La justice kosovare a refusé pour la deuxième fois lundi d'extrader un prêtre catholique britannique accusé par la Grande Bretagne d'abus sexuels sur des enfants.

"L'extradition du citoyen britannique Andrew Charles Kingston Soper n'a pas été autorisée car les accusations dont il fait l'objet sont proches de devenir caduques", a indiqué le tribunal de Pec (ouest) dans un communiqué.

Le prêtre britannique avait été arrêté en mai à Pec, où il se cachait, sur la base d'un mandat d'arrêt européen lancé par la Grande Bretagne. Il se trouve depuis en détention et dans l'attente d'une décision finale de la justice locale.

Il était en cavale depuis sa mise en liberté sous caution en 2011 et avant d'être inculpé d'abus sexuels sur des enfants, des faits qui remontent à la période où il était enseignant à l'école "St Benedict's School", un établissement catholique privé basé à Ealing Abbey dans l'ouest de Londres.
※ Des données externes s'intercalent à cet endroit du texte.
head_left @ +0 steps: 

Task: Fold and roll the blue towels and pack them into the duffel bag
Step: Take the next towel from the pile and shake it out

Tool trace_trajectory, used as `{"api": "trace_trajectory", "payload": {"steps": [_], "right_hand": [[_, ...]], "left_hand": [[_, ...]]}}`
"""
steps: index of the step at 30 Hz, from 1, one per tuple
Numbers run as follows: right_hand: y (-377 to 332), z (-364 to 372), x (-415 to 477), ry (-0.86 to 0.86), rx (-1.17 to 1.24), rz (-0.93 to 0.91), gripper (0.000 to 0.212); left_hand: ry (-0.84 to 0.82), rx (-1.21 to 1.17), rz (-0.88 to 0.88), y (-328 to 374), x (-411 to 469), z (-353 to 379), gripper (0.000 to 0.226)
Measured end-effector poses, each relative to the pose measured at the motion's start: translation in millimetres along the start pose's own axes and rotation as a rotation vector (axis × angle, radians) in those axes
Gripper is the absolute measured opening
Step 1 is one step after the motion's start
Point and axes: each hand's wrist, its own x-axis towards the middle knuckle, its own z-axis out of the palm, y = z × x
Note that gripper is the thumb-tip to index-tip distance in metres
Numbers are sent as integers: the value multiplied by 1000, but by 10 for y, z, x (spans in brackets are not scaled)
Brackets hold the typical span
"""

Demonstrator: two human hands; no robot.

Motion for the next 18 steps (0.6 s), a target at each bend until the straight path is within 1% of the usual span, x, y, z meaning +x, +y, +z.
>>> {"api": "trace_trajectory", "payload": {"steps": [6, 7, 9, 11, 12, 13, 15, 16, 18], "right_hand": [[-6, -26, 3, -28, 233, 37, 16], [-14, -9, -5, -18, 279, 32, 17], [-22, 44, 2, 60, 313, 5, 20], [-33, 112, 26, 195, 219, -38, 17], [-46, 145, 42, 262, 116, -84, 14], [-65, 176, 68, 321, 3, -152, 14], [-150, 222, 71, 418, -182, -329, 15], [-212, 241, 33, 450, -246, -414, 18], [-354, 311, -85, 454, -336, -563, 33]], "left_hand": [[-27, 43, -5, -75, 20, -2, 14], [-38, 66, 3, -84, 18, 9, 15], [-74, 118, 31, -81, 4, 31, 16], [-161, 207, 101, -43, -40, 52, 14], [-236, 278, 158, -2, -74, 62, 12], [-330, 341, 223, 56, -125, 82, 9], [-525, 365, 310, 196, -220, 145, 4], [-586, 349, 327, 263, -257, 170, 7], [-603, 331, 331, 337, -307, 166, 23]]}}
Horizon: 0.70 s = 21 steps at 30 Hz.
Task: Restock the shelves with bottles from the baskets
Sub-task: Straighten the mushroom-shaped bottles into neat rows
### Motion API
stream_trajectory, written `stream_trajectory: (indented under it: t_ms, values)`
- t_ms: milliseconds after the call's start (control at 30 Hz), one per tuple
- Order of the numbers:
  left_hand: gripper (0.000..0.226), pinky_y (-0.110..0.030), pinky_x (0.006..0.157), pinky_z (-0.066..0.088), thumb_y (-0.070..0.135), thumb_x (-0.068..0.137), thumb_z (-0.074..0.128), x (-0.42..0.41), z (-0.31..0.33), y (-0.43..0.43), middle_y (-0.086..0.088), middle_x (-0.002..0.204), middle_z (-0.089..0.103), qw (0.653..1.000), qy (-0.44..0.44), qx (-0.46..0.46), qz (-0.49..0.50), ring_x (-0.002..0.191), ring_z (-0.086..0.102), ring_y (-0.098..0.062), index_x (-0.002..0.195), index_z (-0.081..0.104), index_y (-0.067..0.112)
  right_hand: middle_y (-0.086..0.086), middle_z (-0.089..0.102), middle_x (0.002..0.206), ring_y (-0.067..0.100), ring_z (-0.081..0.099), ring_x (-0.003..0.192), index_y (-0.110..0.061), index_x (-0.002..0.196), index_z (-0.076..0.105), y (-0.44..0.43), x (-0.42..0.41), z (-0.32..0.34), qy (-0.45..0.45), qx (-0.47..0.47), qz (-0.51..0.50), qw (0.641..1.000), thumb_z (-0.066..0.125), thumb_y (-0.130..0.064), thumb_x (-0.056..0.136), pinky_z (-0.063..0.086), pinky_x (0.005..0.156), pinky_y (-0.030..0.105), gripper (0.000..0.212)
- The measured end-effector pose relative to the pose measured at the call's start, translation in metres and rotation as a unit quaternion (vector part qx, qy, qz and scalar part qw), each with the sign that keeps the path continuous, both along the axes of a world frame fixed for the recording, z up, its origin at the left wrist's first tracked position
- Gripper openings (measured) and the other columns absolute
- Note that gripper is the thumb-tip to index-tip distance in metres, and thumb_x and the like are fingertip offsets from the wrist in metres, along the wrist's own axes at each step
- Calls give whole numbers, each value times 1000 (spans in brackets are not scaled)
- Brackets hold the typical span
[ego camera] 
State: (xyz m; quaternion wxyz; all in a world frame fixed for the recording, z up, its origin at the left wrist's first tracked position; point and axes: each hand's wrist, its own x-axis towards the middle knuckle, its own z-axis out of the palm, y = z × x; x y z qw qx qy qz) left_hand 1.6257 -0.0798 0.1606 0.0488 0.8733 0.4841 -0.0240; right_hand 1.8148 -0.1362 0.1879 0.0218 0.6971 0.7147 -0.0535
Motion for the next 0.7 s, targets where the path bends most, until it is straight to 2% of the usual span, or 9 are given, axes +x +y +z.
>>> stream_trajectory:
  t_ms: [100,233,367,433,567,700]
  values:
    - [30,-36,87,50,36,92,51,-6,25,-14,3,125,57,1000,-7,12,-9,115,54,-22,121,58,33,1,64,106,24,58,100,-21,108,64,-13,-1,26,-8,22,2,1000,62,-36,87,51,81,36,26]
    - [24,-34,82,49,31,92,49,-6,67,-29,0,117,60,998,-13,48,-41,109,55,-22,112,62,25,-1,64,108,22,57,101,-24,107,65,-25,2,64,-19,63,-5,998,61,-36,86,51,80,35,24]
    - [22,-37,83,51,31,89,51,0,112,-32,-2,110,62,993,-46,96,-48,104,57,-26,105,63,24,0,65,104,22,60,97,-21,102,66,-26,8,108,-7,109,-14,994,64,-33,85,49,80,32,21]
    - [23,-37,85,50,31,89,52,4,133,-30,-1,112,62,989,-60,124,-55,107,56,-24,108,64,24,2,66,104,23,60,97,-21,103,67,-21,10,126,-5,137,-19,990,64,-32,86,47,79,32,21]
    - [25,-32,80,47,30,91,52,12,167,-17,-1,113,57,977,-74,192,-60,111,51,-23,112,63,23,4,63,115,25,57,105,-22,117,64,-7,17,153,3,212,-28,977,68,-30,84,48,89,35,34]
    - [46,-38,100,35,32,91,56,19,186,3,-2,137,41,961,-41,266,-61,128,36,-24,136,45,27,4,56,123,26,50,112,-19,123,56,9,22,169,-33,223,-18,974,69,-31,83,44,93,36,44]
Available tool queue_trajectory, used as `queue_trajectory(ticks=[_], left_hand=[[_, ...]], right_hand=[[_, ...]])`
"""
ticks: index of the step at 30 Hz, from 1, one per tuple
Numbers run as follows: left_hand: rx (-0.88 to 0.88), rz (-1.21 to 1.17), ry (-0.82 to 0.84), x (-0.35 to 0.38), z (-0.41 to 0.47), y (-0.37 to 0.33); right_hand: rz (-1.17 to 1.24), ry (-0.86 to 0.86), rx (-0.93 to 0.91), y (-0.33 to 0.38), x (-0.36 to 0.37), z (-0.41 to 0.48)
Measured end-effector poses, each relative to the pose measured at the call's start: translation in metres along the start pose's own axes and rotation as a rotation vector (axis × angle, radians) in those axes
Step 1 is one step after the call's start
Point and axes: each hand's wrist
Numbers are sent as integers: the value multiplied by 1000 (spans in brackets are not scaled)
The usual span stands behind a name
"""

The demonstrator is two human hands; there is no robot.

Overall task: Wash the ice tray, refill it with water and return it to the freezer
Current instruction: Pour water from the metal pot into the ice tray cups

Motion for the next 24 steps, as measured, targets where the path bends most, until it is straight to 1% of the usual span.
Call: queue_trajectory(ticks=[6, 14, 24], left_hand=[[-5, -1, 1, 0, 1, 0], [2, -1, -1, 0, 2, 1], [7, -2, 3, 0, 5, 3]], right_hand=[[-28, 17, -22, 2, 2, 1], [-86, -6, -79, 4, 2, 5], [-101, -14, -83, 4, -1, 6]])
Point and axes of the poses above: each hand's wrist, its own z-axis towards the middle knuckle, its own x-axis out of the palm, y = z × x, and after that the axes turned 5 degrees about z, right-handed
Soper est accusé d'avoir abusé de cinq de ses écoliers.

Le procureur, qui représentait devant la justice kosovare les intérêts de la Grande Bretagne, peut interjeter appel dans un délai de trois jours.

La justice kosovare avait rejeté une première fois en juin une demande d'extradition et demandé que lui soit présentées "des preuves additionnelles" dans ce dossier.

Suite à un rapport britannique indépendant qui diffusait des détails sur 21 incidents liés à des abus commis par des prêtres de 1970 à 2010, l'école St Benedict's a présenté des excuses et accepté des recommandations sur un changement fondamental dans sa manière de fonctionner afin de mieux protéger les enfants à l'avenir.